**PROVIDED ENTRIES:**

•••

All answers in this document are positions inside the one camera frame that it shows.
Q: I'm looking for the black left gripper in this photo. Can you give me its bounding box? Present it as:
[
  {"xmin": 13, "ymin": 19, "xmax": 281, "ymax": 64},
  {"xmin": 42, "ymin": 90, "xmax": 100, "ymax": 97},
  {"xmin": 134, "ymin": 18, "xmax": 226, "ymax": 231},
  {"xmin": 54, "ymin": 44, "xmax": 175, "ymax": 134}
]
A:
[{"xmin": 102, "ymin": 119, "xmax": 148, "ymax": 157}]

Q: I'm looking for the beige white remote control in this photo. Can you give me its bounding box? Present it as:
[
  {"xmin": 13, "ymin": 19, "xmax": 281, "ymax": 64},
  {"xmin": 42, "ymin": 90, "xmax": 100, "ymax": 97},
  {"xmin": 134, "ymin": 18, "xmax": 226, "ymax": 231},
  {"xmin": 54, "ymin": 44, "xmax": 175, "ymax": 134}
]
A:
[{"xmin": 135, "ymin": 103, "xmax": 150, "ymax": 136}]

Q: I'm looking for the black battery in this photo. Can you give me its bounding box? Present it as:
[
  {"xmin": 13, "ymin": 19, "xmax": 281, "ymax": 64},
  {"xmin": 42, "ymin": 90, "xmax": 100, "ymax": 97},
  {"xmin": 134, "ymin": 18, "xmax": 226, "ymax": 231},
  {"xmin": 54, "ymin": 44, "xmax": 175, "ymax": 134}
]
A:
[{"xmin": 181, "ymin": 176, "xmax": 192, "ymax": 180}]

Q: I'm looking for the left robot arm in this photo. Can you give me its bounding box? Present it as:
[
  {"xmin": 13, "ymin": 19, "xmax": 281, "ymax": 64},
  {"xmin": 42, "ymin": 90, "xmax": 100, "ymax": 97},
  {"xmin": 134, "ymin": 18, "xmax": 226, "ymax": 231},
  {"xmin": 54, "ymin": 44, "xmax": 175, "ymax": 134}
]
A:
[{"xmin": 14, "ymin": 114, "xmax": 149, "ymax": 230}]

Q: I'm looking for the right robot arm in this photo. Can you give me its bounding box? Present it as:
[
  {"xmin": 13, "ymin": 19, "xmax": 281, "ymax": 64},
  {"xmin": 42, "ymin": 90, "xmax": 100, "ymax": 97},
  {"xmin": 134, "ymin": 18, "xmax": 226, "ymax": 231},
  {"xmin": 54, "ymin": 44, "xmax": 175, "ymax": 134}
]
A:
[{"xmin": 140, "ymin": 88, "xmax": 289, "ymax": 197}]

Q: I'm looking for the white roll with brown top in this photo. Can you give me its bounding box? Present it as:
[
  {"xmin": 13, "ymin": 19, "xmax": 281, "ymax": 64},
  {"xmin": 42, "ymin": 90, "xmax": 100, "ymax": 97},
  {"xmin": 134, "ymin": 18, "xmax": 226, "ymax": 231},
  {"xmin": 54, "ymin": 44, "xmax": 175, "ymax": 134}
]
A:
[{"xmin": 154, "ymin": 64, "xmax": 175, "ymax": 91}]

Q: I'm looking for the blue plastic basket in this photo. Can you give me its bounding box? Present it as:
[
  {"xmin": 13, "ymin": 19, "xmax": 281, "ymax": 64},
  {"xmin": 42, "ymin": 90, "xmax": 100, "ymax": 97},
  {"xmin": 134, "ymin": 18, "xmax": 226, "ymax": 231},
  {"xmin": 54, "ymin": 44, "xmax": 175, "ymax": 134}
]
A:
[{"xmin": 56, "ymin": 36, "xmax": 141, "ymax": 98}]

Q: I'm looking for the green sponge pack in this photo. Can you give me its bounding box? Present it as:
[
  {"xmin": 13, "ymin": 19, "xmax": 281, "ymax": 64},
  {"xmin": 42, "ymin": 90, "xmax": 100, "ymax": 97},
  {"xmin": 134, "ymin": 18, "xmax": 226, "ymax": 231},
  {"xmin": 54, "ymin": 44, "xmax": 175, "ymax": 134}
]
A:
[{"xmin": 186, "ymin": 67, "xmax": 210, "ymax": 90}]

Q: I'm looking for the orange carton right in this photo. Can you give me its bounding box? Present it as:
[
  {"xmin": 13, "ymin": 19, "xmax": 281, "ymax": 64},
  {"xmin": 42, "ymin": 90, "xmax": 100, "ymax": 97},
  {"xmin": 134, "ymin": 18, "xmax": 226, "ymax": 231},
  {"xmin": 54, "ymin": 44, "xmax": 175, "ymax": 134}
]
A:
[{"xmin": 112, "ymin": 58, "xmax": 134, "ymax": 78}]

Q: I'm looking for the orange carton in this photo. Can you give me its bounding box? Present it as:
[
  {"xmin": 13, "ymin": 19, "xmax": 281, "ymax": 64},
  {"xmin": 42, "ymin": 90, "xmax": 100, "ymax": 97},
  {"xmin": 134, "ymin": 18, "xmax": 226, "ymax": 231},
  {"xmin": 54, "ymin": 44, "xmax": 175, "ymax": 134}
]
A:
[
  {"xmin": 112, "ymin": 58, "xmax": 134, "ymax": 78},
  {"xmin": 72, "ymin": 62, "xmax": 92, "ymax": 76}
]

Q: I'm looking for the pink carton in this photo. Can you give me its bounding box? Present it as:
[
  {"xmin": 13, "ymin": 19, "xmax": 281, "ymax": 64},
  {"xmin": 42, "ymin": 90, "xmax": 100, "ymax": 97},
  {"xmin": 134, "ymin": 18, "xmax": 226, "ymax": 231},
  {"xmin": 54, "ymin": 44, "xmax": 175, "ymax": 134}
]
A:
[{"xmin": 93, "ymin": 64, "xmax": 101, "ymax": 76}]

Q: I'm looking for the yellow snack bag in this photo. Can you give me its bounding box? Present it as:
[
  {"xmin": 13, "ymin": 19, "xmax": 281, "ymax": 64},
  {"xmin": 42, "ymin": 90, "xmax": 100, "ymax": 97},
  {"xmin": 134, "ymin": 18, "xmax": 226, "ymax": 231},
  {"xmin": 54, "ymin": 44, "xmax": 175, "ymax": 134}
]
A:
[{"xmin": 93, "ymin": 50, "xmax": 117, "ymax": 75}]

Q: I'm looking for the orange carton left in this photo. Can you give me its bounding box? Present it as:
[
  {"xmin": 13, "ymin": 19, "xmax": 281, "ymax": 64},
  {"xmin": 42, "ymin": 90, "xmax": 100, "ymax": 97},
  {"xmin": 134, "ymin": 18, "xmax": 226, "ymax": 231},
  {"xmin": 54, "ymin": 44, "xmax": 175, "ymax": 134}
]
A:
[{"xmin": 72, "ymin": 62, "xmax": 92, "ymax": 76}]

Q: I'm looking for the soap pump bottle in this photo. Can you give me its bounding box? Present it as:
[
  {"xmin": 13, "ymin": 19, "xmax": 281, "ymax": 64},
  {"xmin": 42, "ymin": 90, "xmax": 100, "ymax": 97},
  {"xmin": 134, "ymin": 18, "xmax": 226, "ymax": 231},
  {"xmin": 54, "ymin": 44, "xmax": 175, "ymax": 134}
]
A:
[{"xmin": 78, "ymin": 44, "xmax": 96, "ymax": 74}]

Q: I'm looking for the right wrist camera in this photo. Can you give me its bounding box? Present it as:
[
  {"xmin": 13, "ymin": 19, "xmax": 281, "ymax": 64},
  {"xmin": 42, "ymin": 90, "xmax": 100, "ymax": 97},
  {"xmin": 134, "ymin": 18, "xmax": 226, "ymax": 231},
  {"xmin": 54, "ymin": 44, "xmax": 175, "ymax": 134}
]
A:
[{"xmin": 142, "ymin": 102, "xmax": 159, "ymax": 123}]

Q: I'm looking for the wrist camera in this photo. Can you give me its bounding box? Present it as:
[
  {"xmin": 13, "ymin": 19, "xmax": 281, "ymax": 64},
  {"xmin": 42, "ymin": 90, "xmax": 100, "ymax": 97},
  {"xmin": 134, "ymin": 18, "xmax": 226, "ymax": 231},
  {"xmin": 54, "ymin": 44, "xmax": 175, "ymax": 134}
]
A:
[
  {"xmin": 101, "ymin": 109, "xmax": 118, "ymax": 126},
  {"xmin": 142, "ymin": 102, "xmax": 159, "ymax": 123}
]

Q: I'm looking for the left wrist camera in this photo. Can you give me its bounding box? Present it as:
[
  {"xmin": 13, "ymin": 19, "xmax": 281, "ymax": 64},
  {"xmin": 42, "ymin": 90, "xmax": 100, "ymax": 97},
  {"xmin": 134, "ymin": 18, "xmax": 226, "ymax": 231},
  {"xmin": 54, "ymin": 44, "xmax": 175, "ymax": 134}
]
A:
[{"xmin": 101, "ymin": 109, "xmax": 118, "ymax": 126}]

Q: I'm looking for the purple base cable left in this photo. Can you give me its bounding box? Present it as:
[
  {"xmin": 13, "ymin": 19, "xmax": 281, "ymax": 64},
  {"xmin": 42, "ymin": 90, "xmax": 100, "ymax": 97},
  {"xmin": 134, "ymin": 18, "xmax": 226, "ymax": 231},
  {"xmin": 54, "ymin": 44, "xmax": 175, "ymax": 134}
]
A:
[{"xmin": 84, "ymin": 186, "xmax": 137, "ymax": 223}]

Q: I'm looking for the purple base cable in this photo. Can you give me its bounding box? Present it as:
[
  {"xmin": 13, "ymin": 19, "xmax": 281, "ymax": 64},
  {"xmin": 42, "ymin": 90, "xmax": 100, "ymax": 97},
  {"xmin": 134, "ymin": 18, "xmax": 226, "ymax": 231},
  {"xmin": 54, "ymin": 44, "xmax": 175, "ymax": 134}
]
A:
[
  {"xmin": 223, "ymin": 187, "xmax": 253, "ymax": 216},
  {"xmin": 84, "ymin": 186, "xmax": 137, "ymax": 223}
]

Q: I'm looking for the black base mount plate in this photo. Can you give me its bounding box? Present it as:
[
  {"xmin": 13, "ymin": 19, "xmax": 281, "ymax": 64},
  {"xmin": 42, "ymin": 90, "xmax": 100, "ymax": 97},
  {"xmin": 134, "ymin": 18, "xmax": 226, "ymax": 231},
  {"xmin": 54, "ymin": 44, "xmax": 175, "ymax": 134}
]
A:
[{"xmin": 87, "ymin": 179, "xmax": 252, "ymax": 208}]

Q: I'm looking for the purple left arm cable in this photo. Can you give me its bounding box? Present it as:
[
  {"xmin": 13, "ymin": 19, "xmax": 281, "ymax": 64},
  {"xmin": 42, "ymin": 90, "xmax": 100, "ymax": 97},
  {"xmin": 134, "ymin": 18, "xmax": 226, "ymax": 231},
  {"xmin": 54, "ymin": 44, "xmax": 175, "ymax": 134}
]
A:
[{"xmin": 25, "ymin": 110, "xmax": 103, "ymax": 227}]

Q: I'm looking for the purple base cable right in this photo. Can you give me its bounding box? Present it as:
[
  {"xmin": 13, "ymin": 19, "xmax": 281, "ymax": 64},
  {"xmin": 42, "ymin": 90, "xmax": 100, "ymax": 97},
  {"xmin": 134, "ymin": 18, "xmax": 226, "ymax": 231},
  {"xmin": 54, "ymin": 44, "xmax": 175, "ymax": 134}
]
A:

•••

**PROBLEM:** Return every line of the listing above where "right" appears.

**PROBLEM SOLUTION:**
Q: I'm looking for the right robot arm in this photo. Can you give me its bounding box? Present it as:
Q: I'm looking for the orange carton right in this photo. Can you give me its bounding box? Present it as:
Q: I'm looking for the right wrist camera in this photo. Can you give me its bounding box? Present it as:
Q: I'm looking for the purple base cable right in this photo. Can you give me its bounding box? Present it as:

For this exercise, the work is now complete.